L'idée maîtresse de nos propositions est de
soumettre à l'avenir, avec encore plus de
cohérence, toutes les décisions importantes
prises par l'Assemblée fédérale au verdict
populaire. Les droits populaires sont l'un
des particularismes, voire la caractéristique
identificatrice de notre Etat, qu'il faut
absolument conserver. L'entendement et la
conviction ne doivent cependant pas conduire
à une pétrification de l'état actuel de nos
droits populaires. Ce serait certainement
pour eux le pire des dangers.

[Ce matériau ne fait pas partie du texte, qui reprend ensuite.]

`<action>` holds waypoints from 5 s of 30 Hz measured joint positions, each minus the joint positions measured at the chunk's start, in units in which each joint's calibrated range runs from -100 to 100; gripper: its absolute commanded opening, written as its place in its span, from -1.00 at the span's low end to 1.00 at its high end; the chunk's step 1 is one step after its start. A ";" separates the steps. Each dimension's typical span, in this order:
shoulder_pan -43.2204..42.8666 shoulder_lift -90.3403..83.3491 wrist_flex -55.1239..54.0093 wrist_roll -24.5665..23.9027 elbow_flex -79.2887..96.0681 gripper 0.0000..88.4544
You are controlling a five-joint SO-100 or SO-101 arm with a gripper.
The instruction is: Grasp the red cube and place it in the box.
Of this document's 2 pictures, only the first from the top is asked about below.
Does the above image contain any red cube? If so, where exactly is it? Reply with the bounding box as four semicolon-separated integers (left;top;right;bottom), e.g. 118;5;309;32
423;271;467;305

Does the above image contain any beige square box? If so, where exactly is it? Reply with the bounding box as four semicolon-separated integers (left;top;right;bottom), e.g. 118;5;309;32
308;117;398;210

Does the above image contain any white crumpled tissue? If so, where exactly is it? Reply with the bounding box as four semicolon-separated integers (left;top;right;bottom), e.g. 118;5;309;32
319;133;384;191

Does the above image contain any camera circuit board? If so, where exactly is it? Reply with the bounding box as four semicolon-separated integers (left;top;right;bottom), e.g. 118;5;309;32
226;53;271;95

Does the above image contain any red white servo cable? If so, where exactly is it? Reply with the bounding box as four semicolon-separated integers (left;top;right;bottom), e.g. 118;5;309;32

Il est bien
connu que les droits populaires en vigueur
sont le résultat d'un long processus
historique. Pour les maintenir vivants, il
faudra, à l'avenir également, pouvoir les
adapter aux nouvelles circonstances qui se
présenteront. Cette évolution nécessaire de
la démocratie directe doit être accompagnée
de la volonté de maintenir la substance
démocratique, mais aussi de sauvegarder la
capacité décisionnelle et la fiabilité des
autorités élues démocratiquement. Le Conseil
fédéral espère donc qu'un débat ouvert et
spontané s'engagera précisément sur ces
propositions particulièrement importantes
pour l'avenir de notre pays.

Réforme de la constitution: une chance à
saisir!

Selon Lasalle, ce n'est pas en premier lieu
le droit mais le pouvoir qui détermine les
questions d'ordre constitutionnel. La
création d'une constitution consiste donc,
malgré le champ très réduit que nous avons
choisi, en un processus éminemment politique
de façonnement de l'Etat. On peut donc se
demander si le temps est bien venu d'élaborer
une constitution. En effet, les objections
plus ou moins audacieuses ne manquent pas. Le
Conseil fédéral est d'avis qu'après 30 ans de
travaux préparatoires, il est temps de
s'attaquer concrètement au projet de réforme
de la constitution. Car il est inutile de
vouloir fermer les yeux sur les problèmes
présents et futurs.

La réforme de la constitution ne s'inspire
pas d'une vision de la Suisse du XXIe siècle.
Il importe d'aller concrètement de l'avant,
sans se laisser envahir par des sentiments
terre à terre très helvétiques. Dans cette
perspective, la réforme est "euro-
impartiale". Elle n'est pas axée sur un
projet concret d'intégration, mais ouvre en
général une porte vers l'extérieur. Ceux qui
greffent le débat européen sur la question de
la constitution ne sont, en fin de compte,
pas prêts à entreprendre de l'intérieur les
réformes nécessaires.

Nous voyons aussi en la réforme de la
constitution une chance pour la Suisse de se
redécouvrir; en tant que nation démocratique
et fédéraliste, libérale et sociale,
confiante et ouverte. La chute du Mur et la
rapidité de l'intégration européenne ont,
semble-t-il, eu sur le peuple un effet
désécurisant beaucoup plus fort que nous ne
voulons l'admettre. Il est important que nous
nous recentrions sur ce que nous sommes, sur
ce que nous voulons et sur ce qui nous unit.
Or le débat sur la constitution nous apporte
une grande chance de resserrer les rangs
autour de la Suisse en tant qu'idée-nation et
autour de nos valeurs communes.

Un projet de cette envergure comporte
inévitablement des risques. Mais, pour notre
pays, il constitue davantage encore une
chance de renouveau dans la perspective du
siècle prochain.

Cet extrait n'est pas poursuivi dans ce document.